Work to be completed
Retype the data exactly, skipping any picture in it.
##### Supplied material #####
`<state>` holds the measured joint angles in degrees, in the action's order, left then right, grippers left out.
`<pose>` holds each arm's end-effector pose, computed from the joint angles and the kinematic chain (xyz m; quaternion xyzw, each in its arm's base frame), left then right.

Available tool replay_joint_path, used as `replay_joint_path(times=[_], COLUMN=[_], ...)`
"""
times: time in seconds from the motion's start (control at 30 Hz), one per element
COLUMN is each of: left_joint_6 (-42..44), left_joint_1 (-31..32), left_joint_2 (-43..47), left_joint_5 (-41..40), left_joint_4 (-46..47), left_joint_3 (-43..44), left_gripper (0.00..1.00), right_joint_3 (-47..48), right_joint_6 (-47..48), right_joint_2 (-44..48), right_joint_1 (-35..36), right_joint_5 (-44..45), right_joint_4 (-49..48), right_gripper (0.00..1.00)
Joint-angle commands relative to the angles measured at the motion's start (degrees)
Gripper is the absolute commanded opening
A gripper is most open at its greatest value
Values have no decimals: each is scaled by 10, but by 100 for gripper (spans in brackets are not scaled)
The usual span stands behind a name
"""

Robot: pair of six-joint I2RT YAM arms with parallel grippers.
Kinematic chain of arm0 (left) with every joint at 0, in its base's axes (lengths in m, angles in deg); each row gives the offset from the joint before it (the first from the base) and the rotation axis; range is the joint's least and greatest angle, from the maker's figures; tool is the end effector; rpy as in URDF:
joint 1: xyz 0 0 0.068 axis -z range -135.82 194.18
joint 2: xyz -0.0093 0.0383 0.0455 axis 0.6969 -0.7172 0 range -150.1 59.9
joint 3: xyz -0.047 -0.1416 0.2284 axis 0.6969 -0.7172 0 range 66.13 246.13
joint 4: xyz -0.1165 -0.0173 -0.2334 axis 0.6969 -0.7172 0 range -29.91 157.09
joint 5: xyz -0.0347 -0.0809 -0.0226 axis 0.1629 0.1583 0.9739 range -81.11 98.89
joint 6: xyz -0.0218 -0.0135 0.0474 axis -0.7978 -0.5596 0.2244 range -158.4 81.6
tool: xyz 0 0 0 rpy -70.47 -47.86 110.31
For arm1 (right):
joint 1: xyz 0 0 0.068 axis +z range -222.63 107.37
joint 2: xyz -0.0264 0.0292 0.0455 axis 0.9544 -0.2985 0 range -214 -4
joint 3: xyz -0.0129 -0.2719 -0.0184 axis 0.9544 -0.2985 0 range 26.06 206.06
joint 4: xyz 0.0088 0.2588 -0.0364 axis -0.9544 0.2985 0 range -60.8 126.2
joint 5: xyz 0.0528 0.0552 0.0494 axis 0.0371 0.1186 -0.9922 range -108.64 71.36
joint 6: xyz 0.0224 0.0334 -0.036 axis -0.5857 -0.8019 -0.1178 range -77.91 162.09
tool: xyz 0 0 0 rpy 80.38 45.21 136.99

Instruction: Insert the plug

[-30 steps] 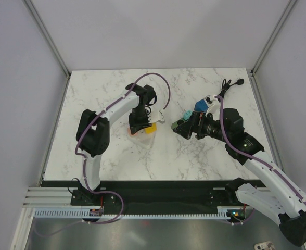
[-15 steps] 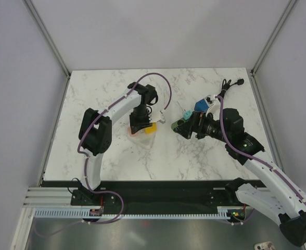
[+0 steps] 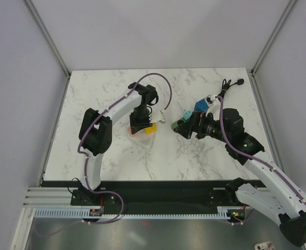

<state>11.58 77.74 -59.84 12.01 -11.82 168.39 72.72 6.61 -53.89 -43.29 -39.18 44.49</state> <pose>0.3244 -0.2174 0.2175 -0.6637 -0.7454 0.0348 0.0513 0.1681 0.1088 0.3274 -0.0612 0.8031 0.4302 0.4077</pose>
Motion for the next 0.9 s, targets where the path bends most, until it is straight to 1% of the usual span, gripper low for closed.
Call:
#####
Answer space
`<state>` holds the measured joint angles in degrees, in the action's order, left then right, grippers left out.
`<pose>` holds each arm's end-effector pose, computed from the joint angles and the kinematic chain (xyz m; quaternion xyzw, each in its arm's base frame), left then right.

Available tool replay_joint_path, used as `replay_joint_path(times=[_], COLUMN=[_], ...)`
"""
times: time in seconds from the motion's start (control at 30 Hz), one per element
COLUMN is each of: left_joint_6 (-42..44), left_joint_1 (-31..32), left_joint_2 (-43..47), left_joint_5 (-41..40), left_joint_4 (-46..47), left_joint_3 (-43..44), left_gripper (0.00..1.00), right_joint_3 (-47..48), right_joint_6 (-47..48), right_joint_2 (-44..48), right_joint_1 (-35..36), right_joint_5 (-44..45), right_joint_4 (-49..48), right_gripper (0.00..1.00)
Joint-angle commands relative to the angles measured at the motion's start (degrees)
Gripper is the absolute commanded opening
A gripper is most open at its greatest value
Values have no decimals: each is scaled by 10, but by 100 for gripper (spans in brackets are not scaled)
The usual span stands behind a name
"""

Robot: pair of six-joint I2RT YAM arms with parallel grippers.
Kinematic chain of arm0 (left) with every joint at 0, in its base's axes (lengths in m, angles in deg); each row gives the offset from the joint before it (the first from the base) and the rotation axis; range is the joint's least and greatest angle, from the maker's figures; tool is the end effector; rpy as in URDF:
joint 1: xyz 0 0 0.068 axis -z range -135.82 194.18
joint 2: xyz -0.0093 0.0383 0.0455 axis 0.6969 -0.7172 0 range -150.1 59.9
joint 3: xyz -0.047 -0.1416 0.2284 axis 0.6969 -0.7172 0 range 66.13 246.13
joint 4: xyz -0.1165 -0.0173 -0.2334 axis 0.6969 -0.7172 0 range -29.91 157.09
joint 5: xyz -0.0347 -0.0809 -0.0226 axis 0.1629 0.1583 0.9739 range -81.11 98.89
joint 6: xyz -0.0218 -0.0135 0.0474 axis -0.7978 -0.5596 0.2244 range -158.4 81.6
tool: xyz 0 0 0 rpy -70.47 -47.86 110.31
For arm1 (right):
joint 1: xyz 0 0 0.068 axis +z range -222.63 107.37
joint 2: xyz -0.0264 0.0292 0.0455 axis 0.9544 -0.2985 0 range -214 -4
joint 3: xyz -0.0129 -0.2719 -0.0184 axis 0.9544 -0.2985 0 range 26.06 206.06
joint 4: xyz 0.0088 0.2588 -0.0364 axis -0.9544 0.2985 0 range -60.8 126.2
joint 5: xyz 0.0528 0.0552 0.0494 axis 0.0371 0.1186 -0.9922 range -108.64 71.36
joint 6: xyz 0.0224 0.0334 -0.036 axis -0.5857 -0.8019 -0.1178 range -77.91 162.09
tool: xyz 0 0 0 rpy 80.38 45.21 136.99

Instruction: Insert the plug

[-30 steps] 
[-15 steps] 
[+0 steps] 

<state>11.58 77.74 -59.84 12.01 -11.82 168.39 72.72 6.61 -53.89 -43.29 -39.18 44.49</state> <pose>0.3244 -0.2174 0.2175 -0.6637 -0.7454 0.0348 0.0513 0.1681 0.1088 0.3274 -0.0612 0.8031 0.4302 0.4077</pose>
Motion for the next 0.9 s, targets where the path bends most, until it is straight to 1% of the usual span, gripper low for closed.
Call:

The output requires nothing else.